* [Work task]
When the string "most" appears in a line of the records, show the whole line.

[Records from a data collection]
────────────────────────────────────────
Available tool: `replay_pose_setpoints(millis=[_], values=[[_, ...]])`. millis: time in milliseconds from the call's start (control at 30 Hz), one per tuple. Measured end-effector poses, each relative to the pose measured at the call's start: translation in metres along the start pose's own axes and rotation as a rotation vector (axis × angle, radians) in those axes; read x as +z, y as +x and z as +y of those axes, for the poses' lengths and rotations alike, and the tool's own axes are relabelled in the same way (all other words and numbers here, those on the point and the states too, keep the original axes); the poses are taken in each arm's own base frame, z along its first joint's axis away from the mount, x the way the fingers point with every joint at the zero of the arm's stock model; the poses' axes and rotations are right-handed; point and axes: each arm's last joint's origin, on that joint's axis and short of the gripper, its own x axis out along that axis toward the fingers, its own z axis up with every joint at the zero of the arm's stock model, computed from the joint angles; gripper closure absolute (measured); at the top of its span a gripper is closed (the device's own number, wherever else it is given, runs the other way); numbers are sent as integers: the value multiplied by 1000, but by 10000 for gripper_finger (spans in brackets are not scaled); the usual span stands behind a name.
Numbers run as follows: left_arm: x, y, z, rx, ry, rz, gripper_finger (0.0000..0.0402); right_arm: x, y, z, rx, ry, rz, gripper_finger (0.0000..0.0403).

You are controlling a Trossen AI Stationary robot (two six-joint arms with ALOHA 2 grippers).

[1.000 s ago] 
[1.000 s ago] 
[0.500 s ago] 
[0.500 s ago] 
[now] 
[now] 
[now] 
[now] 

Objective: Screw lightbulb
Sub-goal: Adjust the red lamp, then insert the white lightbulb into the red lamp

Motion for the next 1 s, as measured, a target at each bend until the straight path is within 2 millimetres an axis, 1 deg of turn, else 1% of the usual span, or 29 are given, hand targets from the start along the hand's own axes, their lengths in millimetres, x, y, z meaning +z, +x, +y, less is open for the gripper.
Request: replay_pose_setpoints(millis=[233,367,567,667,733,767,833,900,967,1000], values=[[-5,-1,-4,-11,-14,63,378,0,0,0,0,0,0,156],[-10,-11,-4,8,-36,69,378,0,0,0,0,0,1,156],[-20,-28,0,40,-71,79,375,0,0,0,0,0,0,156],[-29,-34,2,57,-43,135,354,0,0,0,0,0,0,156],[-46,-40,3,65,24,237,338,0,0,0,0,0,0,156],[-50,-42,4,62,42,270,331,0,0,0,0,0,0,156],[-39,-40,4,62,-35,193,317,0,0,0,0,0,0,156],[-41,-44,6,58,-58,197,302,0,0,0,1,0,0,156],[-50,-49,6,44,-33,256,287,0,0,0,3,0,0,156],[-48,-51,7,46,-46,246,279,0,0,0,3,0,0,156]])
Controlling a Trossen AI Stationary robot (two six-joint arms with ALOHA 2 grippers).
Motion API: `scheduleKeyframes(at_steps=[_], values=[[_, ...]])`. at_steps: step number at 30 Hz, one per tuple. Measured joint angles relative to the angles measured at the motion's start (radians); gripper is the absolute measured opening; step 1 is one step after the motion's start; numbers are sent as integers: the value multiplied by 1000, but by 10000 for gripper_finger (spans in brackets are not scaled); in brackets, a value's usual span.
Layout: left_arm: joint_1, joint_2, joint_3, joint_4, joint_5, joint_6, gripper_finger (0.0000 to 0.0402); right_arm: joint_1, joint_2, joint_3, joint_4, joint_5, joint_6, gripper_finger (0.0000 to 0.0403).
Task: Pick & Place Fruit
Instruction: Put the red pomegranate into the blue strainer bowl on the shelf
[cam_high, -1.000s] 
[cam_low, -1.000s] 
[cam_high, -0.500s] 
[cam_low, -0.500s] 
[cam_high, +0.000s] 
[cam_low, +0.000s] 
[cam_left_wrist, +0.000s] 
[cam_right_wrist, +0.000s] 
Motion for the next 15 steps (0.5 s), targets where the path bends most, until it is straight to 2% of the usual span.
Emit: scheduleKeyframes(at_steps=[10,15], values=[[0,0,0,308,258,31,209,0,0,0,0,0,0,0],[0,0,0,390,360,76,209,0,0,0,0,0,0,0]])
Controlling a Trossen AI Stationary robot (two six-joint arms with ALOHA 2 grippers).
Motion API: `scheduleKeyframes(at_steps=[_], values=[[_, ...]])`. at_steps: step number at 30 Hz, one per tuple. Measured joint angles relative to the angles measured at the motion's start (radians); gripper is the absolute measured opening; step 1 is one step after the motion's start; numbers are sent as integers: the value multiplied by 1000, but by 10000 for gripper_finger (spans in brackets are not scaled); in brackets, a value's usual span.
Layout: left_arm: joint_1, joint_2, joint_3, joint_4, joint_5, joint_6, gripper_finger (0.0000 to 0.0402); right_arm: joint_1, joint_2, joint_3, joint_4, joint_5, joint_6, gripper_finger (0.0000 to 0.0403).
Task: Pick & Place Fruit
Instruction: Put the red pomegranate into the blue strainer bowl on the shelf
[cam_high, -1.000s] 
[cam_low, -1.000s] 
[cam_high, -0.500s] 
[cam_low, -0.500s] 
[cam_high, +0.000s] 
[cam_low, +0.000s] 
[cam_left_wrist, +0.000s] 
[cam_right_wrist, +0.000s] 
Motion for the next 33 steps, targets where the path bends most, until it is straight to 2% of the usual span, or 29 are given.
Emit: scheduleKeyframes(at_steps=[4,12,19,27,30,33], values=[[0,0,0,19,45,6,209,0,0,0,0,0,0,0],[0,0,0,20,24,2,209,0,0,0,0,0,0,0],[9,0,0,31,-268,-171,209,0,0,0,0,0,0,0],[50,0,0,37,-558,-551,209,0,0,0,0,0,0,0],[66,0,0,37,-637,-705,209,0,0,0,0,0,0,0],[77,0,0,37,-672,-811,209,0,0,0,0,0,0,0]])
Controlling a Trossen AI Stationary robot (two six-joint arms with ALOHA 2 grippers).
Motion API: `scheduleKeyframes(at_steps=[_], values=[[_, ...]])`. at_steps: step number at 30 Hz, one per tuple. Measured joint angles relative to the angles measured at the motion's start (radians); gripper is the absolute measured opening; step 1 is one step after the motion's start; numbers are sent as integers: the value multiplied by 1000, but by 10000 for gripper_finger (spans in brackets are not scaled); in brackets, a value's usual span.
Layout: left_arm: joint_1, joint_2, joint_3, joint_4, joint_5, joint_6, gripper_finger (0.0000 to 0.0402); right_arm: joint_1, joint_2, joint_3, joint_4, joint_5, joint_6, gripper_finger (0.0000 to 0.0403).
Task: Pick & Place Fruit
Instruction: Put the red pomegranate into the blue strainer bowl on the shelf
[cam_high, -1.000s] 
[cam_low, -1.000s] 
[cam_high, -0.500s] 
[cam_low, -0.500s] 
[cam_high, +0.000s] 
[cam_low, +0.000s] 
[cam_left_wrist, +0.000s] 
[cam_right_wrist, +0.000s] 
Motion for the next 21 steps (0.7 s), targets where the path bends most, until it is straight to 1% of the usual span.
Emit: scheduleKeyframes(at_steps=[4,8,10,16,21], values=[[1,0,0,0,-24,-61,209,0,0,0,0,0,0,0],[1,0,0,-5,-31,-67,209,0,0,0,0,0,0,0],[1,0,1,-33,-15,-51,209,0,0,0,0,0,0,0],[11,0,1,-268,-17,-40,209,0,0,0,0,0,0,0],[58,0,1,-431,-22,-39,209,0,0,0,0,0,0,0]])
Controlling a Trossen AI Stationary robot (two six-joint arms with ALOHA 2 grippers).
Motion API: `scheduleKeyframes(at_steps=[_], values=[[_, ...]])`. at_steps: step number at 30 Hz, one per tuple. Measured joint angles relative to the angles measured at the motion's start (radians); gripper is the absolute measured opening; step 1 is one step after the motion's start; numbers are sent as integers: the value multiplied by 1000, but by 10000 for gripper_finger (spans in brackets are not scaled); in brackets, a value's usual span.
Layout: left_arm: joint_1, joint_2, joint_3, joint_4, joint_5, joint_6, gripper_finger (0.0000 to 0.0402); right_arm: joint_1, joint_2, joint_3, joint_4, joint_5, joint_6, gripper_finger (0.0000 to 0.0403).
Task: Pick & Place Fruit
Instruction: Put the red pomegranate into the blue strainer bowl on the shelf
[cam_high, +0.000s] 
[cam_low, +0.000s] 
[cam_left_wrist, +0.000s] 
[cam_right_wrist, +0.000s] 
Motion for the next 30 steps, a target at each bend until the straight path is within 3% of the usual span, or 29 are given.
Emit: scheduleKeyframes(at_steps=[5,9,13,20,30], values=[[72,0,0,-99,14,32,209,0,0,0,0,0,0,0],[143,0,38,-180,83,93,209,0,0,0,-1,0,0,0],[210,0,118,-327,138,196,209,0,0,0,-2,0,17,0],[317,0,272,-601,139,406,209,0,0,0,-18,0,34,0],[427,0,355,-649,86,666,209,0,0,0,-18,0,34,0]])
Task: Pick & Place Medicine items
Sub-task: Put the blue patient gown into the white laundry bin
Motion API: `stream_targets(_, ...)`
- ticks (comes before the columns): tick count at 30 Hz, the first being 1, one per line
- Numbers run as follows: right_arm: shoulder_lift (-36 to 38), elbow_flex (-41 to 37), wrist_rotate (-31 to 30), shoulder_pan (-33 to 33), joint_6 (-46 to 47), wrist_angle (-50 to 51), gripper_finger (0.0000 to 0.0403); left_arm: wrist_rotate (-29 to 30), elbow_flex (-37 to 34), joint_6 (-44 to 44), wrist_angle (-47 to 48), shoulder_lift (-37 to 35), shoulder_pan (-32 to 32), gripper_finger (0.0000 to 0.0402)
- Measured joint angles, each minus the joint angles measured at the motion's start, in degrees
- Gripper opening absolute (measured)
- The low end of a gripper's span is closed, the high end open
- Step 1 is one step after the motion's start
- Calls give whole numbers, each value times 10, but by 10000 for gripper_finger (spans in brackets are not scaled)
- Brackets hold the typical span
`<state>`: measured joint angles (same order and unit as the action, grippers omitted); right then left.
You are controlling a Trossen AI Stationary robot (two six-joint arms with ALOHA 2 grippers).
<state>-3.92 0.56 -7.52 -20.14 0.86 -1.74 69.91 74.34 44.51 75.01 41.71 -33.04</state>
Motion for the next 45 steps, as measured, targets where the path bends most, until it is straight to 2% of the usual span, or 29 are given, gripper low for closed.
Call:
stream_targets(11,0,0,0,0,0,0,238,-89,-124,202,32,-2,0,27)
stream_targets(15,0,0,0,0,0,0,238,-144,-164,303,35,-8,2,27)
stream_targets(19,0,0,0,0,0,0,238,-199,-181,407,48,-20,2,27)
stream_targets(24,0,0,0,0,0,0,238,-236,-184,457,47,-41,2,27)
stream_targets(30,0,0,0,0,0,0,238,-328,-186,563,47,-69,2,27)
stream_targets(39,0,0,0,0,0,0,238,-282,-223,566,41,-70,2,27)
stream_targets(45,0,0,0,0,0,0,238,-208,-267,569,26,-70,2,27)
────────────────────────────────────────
* [Answer space]
Motion for the next 15 steps (0.5 s), targets where the path bends most, until it is straight to 2% of the usual span.
Motion for the next 33 steps, targets where the path bends most, until it is straight to 2% of the usual span, or 29 are given.
Motion for the next 21 steps (0.7 s), targets where the path bends most, until it is straight to 1% of the usual span.
Motion for the next 45 steps, as measured, targets where the path bends most, until it is straight to 2% of the usual span, or 29 are given, gripper low for closed.

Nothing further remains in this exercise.